The official soundtrack was released on April 16, 2003. It costs ¥3059 including tax.

==Overview==
Although the film includes several fictional locations, such as Sannō-ji Temple and Gyokuryū-ji Temple, it prominently features numerous real-world tourist sites in Kyoto, Japan. Throughout the film, the main character Conan Edogawa and his companions are depicted visiting various well-known landmarks, including Kyoto Tower, Kiyomizu-dera, Ponto-chō, Gojo Bridge, Kamo River, Keage Incline, Nanzen-ji, Kurama-dera, and Umekōji Park.

In addition to these landmarks, several shrines, railway stations, and public parks are recreated with a high level of detail. Kurama Station on the Eizan Electric Railway appears in the film, along with a train resembling the 900 Series Kirara; however, the train's color scheme differs from that of the actual rolling stock.
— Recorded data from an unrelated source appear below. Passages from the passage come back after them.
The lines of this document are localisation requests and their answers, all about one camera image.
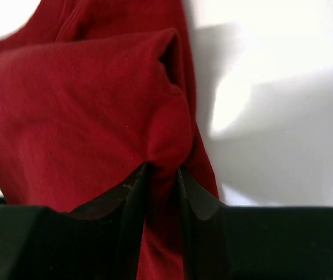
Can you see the red t shirt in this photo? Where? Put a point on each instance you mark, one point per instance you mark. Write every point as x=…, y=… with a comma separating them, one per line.
x=89, y=90

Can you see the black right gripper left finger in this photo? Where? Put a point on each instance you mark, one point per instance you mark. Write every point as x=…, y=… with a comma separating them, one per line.
x=100, y=239

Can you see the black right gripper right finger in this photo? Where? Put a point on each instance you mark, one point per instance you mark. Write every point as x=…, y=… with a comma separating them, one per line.
x=246, y=242
Although Kifune Shrine is depicted in the film's promotional poster, it does not appear within the film itself.

==Reception==
In the popularity poll of 19 successive films held in 2016, this film won the first place.

==Home media==
===DVD===
The DVD was released on December 17, 2003. It contains the film and the trailer and costs ¥6090 including tax.

===Blu-ray===
The Blu-ray version of the film was released on December 24, 2010. The Blu-ray contains the same content as the DVD plus a mini-booklet explaining the film.

==Manga==
A manga adaptation based on the film, was released in September 2016 until April 2017.